Tag Archives: Christ

Is This Christmas Really My CHRISTmas or Only Christmas Without Christ? (Part I)

This is December ! Merry Christmas !!

Natal adalah moment yang ditunggu-tunggu oleh umat Kristiani di seluruh dunia, dan tentu saja aku termasuk dalam kumpulan orang-orang yang menantikan natal ini. Tahun 2016 ini adalah ke 20 kalinya aku merayakan natal semenjak Tuhan menghadiahkanku untuk kedua orangtuaku dan orang-orang disekelilingku.

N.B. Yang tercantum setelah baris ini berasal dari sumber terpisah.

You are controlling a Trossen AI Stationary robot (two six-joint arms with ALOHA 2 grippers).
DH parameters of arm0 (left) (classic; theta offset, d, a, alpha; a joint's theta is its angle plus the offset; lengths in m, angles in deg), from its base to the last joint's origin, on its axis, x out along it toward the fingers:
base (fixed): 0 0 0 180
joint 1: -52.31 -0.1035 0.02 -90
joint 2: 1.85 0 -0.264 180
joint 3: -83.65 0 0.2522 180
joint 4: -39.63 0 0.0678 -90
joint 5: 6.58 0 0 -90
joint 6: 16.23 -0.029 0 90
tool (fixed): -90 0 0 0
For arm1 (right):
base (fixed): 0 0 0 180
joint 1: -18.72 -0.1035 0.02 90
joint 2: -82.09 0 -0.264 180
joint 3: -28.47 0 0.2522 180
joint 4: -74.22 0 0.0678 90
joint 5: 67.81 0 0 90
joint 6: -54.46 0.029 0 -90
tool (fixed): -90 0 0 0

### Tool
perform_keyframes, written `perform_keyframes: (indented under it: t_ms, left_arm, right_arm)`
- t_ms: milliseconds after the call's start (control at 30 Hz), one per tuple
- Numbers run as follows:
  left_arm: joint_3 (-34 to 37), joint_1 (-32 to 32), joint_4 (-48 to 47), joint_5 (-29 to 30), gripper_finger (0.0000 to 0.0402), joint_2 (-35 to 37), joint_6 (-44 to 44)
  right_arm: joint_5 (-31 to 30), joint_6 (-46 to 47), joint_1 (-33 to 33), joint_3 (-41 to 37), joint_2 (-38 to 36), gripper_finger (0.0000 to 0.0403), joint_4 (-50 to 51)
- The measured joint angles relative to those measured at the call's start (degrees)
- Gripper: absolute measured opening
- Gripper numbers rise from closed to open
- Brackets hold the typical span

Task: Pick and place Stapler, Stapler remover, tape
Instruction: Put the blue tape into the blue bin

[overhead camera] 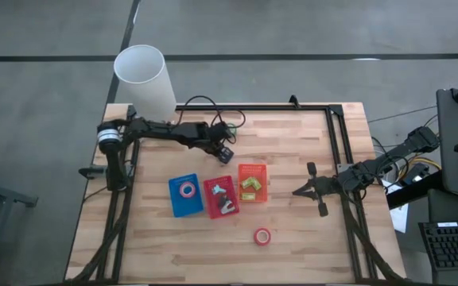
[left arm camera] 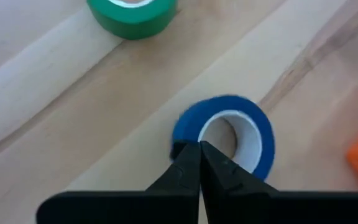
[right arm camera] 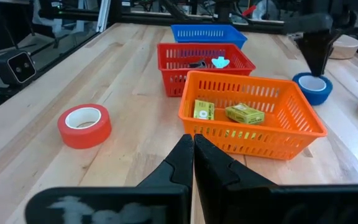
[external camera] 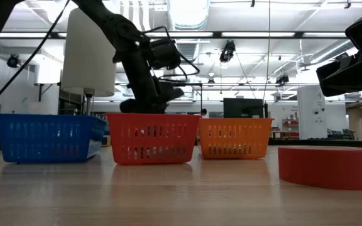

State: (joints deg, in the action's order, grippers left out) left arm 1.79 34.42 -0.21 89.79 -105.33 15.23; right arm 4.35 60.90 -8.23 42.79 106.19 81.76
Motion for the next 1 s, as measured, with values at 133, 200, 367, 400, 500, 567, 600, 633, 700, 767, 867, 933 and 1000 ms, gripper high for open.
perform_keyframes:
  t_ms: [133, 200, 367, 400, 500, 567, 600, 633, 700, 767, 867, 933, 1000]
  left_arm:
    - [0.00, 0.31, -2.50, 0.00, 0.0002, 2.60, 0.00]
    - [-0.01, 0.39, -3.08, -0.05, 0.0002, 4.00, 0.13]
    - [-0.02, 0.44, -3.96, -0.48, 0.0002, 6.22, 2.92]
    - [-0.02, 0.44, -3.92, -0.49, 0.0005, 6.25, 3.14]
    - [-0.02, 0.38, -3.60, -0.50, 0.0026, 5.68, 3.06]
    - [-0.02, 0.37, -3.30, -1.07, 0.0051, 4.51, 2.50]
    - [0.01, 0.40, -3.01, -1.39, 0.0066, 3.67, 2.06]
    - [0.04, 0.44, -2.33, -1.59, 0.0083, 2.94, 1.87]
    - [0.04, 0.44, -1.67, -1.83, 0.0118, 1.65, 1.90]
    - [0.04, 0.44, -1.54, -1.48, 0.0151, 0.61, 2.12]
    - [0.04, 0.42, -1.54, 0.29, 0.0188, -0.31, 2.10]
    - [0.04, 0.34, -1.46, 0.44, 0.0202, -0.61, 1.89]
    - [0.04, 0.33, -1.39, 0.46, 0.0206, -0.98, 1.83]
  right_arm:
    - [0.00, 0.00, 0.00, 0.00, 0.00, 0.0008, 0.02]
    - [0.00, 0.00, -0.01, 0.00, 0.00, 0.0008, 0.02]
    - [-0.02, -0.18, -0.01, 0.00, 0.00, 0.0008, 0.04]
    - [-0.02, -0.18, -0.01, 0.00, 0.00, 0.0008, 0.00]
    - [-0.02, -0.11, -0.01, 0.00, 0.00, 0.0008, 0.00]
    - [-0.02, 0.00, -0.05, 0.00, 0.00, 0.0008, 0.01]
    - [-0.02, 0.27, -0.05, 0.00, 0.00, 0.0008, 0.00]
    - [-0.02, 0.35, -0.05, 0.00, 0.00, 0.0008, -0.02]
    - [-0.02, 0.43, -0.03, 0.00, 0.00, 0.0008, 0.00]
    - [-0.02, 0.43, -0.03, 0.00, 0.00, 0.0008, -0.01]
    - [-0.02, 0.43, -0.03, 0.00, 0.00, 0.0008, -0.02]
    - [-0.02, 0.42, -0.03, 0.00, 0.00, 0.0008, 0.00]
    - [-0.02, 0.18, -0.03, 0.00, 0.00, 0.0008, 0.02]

Sama dengan tahun sebelumnya, aku merayakan natal tahun ini jauh dari keluarga inti. Aku merayakan natal bersamaan dengan abangku di kota metropolitan ini. Bagaimana rasanya merayakan natal jauh dari keluarga? Hmm, jangan tanyakan karena rasanya benar-benar membingungkan.

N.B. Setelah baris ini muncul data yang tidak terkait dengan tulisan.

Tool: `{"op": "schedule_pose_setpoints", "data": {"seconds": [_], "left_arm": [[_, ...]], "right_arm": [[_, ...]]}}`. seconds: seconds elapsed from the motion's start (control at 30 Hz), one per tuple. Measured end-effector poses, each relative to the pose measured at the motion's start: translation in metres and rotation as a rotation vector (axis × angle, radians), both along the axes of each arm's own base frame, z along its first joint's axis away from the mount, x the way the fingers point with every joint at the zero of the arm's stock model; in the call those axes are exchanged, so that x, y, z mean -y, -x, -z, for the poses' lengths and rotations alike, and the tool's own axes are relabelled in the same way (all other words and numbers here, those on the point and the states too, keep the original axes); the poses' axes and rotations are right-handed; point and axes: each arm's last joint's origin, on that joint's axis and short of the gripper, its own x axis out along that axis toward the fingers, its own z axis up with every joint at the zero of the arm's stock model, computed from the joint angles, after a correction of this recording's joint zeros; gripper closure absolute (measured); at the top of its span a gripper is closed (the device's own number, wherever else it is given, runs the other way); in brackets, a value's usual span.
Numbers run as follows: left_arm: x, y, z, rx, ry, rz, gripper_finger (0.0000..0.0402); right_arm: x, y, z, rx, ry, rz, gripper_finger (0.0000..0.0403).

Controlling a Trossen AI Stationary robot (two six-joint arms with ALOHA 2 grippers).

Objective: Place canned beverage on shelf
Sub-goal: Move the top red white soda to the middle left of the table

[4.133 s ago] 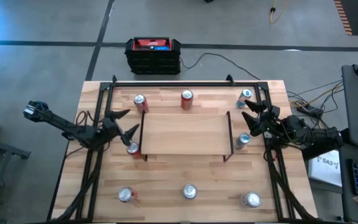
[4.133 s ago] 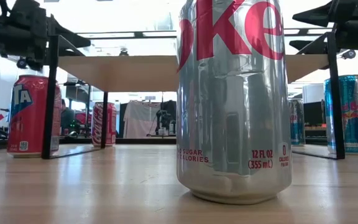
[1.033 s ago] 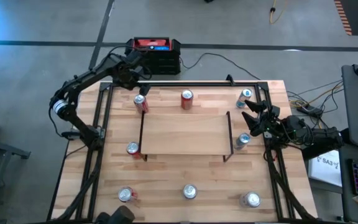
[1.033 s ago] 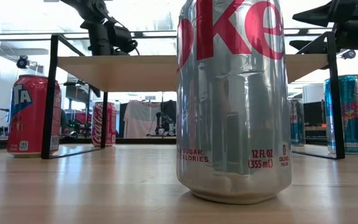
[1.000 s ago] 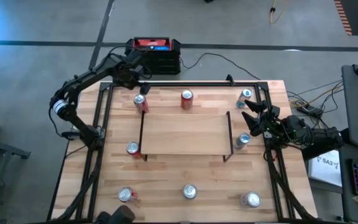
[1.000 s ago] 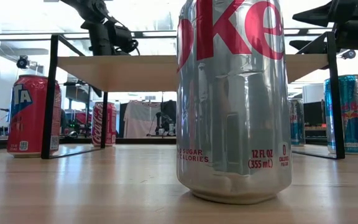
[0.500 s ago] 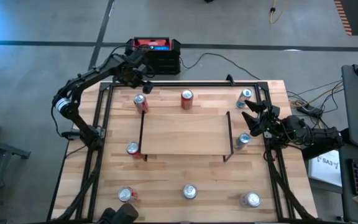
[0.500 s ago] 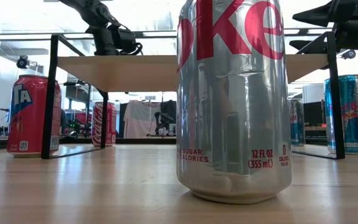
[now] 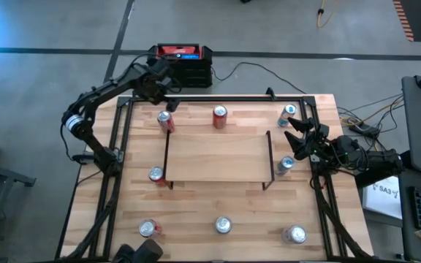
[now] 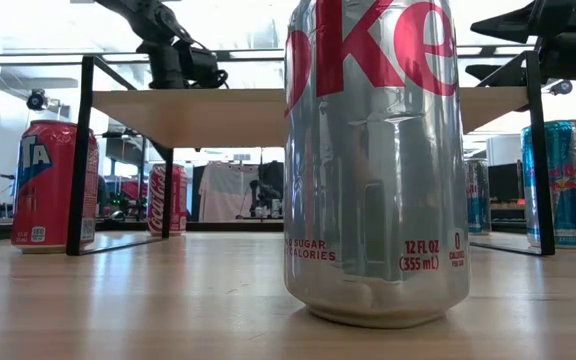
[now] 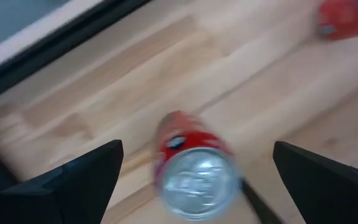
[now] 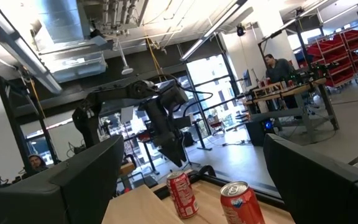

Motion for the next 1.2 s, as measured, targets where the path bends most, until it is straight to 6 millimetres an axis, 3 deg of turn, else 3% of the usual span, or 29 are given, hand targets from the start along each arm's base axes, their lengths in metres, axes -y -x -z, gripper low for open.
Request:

Baiklah, kali ini aku ga akan menceritakan tentang gimana rasanya natalan tanpa keluarga, tapi hal yang jauh lebih penting dari itu, apakah ternyata selama ini kita merayakan Natal tanpa kelahiran Sang Mesias tersebut di hati kita?

Jleeb.. ! Namun, itulah makna natal yang tahun ini aku dapatkan dari Tuhan sepanjang tahun ini. Bisa dikatakan, tahun ini adalah tahun yang cukup berat bagiku. Namun, di tengah- tengah pergumulan dalam hidupku sepanjang tahun ini, Tuhan benar-benar mengajarkanku betapa pentingnya Dia dalam hidupku, bukan hanya bagiku bahkan bagi kita semua juga.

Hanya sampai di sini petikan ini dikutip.